Вдруг кто-то крикнул: «Воздух!»
Машина встала, капитан перепрыгнул за борт, Аля с баульчиком в руках — следом. Где-то глухо ухнуло, и Алю вдруг понесло, затолкало вбок, не удержаться… Поймал ее капитан, придержал твердой рукой, сказал неодобрительно:
— Пушинка.
Шофер долго возился с мотором, было холодно, темнело.

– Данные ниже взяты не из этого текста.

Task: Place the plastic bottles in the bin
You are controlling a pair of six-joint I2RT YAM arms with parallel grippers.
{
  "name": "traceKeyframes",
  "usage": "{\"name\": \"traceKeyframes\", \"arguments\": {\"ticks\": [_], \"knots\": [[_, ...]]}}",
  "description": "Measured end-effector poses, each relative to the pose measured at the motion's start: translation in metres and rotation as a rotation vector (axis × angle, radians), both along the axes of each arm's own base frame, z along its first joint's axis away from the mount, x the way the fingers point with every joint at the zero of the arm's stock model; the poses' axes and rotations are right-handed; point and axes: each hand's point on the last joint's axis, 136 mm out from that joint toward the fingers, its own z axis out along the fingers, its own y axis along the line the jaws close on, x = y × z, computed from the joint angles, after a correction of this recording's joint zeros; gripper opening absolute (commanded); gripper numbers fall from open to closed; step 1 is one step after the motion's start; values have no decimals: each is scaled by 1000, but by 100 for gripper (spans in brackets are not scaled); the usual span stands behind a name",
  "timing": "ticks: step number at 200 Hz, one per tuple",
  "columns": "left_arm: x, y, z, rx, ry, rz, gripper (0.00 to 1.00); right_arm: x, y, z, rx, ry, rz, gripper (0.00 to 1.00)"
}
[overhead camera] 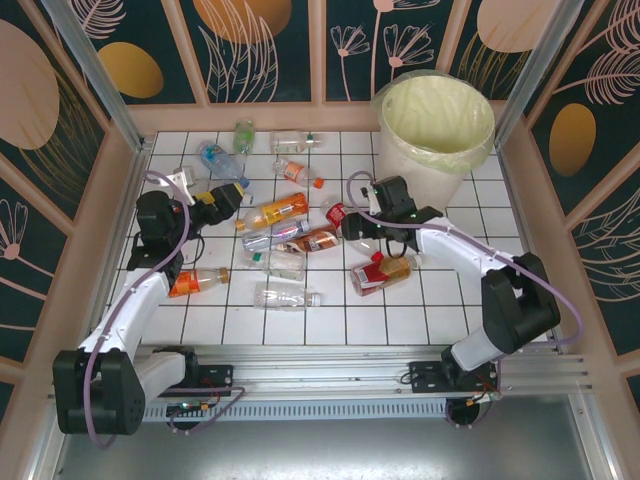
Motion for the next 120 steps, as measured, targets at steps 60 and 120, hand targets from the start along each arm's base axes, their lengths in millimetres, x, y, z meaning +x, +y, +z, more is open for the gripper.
{"name": "traceKeyframes", "arguments": {"ticks": [60, 120], "knots": [[-1, -1, 4, -2, 24, -4, 99, -5, 13, -1, -34, -18, 21, 92], [-4, -5, 6, -16, 35, -30, 99, -3, 9, -12, -78, -10, 21, 90]]}}
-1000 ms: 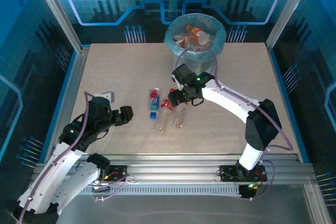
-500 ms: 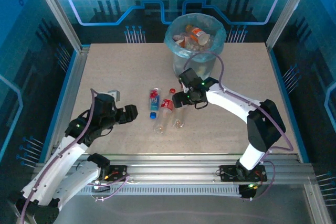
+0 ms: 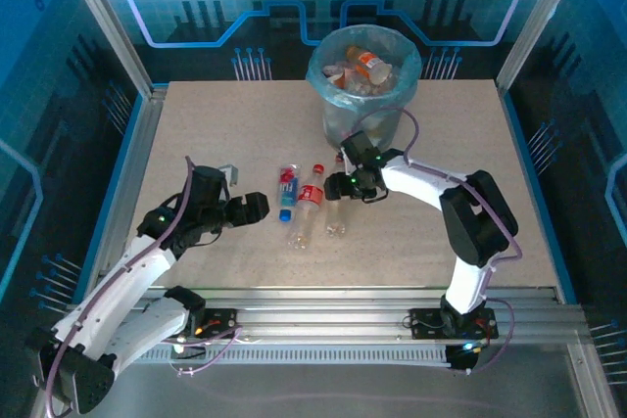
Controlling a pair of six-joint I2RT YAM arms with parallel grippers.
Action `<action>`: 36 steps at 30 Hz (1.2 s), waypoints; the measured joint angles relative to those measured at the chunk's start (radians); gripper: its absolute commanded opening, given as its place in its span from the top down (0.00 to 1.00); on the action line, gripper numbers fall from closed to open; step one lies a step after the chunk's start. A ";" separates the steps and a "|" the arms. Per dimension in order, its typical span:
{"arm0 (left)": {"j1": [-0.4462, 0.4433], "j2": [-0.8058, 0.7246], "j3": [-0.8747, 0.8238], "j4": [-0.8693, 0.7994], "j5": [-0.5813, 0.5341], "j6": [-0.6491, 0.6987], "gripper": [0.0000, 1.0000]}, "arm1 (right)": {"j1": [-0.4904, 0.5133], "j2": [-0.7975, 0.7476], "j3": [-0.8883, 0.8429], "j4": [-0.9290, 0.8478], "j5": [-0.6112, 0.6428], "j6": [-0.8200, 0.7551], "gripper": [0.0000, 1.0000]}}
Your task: Put the plastic bottles in the bin
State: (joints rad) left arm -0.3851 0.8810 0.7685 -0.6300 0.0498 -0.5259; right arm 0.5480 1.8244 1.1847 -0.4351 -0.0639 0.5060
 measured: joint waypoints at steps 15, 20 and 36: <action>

Посыпал снег, густо покрывая мелколесье, голое, сиротливое. Казалось, этот день никогда не кончится. Наконец поехали. Тряслись опять в кузове, при посадке Аля разглядела: сиденье у шофера было уполовинено, видать, побывал в переделках.
Совсем темно, ночь облачная. Где они? Машина остановилась.
— Приехали, — вздохнул капитан и помог Але в темноте слезть с машины. Она даже «спасибо» не выговорила, так замерзла.
Вслед за прокурором дивизии она вошла в землянку. Он зажег фитиль в гильзе снаряда на поставленном на попа ящике, снял шинель и шапку. Круглая голова обрита наголо, лоб низкий, широкий, надбровные дуги выпирают, а на них крыльями — темные брови. Между небольших темных глаз короткий нос, а рот широкий, полногубый.